* **Exercise brief**:
Give again exactly the lines that stretch from the one with "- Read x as" to the end of the data below, including both of those lines and nothing else.

---- Data extract

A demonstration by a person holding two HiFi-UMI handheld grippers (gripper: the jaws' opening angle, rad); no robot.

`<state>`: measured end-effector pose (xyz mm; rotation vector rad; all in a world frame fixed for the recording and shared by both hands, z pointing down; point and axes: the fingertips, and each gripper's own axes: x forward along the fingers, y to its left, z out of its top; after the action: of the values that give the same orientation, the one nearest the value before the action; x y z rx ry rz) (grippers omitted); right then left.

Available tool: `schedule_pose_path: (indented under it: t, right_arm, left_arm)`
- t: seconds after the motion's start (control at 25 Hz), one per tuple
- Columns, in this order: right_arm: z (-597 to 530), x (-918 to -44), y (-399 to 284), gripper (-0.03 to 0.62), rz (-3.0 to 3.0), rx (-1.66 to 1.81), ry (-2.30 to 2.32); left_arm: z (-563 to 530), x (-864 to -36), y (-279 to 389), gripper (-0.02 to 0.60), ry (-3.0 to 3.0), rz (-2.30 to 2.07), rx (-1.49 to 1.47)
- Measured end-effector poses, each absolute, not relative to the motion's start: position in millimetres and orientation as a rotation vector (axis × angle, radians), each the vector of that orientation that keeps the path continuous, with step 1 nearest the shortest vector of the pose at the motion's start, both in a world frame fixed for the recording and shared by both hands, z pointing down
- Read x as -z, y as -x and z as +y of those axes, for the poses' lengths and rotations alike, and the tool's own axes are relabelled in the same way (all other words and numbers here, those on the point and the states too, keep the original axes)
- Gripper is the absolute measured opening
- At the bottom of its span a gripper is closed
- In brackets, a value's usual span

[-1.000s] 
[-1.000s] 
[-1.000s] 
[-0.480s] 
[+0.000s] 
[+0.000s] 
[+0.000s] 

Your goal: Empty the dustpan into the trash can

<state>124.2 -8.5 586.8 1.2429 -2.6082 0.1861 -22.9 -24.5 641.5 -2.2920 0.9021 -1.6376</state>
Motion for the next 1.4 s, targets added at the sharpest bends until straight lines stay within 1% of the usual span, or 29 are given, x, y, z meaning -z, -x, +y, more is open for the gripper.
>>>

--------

* **Exercise solution**:
- Read x as -z, y as -x and z as +y of those axes, for the poses' lengths and rotations alike, and the tool's own axes are relabelled in the same way (all other words and numbers here, those on the point and the states too, keep the original axes)
- Gripper is the absolute measured opening
- At the bottom of its span a gripper is closed
- In brackets, a value's usual span

[-1.000s] 
[-1.000s] 
[-1.000s] 
[-0.480s] 
[+0.000s] 
[+0.000s] 
[+0.000s] 

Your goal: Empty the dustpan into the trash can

<state>124.2 -8.5 586.8 1.2429 -2.6082 0.1861 -22.9 -24.5 641.5 -2.2920 0.9021 -1.6376</state>
Motion for the next 1.4 s, targets added at the sharpest bends until straight lines stay within 1% of the usual span, or 29 are given, x, y, z meaning -z, -x, +y, more is open for the gripper.
>>>

The required output has been supplied.